Natural History: We know very little about the natural history of this species. The specimens referred to M. jayat were collected in the Dry Chaco ecoregion. The Dry Chaco is characterized by thorn scrub xerophytic forest vegetation dominated by Aspidospermum quebracho-blanco and Schinopsis quebracho with a subcanopy made up of several species of Fabaceae and arboreal cacti. Wooded areas are intermixed with open savannas, mostly dominated by grasses, shrubs, and trees. The weather is subtropical, strongly seasonal, with a dry season during winter months and high temperatures during the entire year; the mean annual temperature is 21.5°C, with maxima reaching 50°C; precipitation are in the order of 700 mm per year ( The Nature Conservancy 2005).

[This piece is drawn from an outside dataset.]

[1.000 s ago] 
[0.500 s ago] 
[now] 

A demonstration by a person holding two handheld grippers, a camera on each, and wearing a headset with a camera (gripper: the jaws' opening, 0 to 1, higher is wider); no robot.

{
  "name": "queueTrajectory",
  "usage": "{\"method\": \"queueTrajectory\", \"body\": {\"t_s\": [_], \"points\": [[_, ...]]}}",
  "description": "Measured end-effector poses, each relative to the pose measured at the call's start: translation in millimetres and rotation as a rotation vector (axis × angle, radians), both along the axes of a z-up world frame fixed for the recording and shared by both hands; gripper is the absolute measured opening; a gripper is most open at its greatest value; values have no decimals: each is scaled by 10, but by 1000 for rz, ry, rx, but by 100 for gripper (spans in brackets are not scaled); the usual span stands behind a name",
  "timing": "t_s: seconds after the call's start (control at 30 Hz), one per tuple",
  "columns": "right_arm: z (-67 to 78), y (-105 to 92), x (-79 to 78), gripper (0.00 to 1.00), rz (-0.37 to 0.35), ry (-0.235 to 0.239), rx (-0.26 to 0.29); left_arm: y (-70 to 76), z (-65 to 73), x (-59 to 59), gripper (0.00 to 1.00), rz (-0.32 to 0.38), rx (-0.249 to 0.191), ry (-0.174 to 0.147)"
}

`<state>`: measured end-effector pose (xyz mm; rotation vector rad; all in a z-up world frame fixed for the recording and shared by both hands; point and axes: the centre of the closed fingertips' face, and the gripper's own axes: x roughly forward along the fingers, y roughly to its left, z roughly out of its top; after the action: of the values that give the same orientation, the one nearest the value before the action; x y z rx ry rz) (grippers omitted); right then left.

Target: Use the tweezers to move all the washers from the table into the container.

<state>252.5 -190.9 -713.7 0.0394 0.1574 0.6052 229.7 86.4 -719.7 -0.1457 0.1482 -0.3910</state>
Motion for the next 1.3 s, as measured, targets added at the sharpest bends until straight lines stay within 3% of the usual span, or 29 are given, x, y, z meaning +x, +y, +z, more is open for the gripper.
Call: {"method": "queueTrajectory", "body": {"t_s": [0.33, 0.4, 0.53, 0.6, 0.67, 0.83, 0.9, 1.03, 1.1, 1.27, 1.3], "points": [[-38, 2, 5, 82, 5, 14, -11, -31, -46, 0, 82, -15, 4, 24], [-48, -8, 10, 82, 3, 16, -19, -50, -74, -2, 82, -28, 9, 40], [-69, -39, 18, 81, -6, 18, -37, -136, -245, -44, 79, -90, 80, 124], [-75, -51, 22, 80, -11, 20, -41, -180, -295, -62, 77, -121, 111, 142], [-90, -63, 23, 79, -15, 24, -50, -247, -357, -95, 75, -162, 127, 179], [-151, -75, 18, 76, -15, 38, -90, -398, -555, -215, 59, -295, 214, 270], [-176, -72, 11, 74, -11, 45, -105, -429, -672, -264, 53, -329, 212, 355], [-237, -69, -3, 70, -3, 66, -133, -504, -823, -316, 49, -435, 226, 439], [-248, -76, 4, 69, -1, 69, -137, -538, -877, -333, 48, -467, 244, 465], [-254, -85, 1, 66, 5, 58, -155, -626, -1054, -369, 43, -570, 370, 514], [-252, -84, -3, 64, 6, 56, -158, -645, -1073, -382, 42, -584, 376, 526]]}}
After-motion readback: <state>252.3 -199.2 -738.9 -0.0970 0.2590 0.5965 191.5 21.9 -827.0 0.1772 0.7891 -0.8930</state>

Conservation: Given the current knowledge, this species could be listed as Data Deficient, since it is only known from <10 localities and most of the aspects of its natural history are unknown. The Dry Chaco has been under severe perturbation due to logging and livestock grazing and during recent agricultural expansion (mostly due to increased soybean crops; Vallejos et al. 2015). For example, deforestation in Argentinean Dry Chaco amounted to an average of 100,000 hectares per year between 2001 and 2007. As a corollary of all of these activities, the Dry Chaco faces severe problems of desertification and erosion of its soils ( The Nature Conservancy 2005).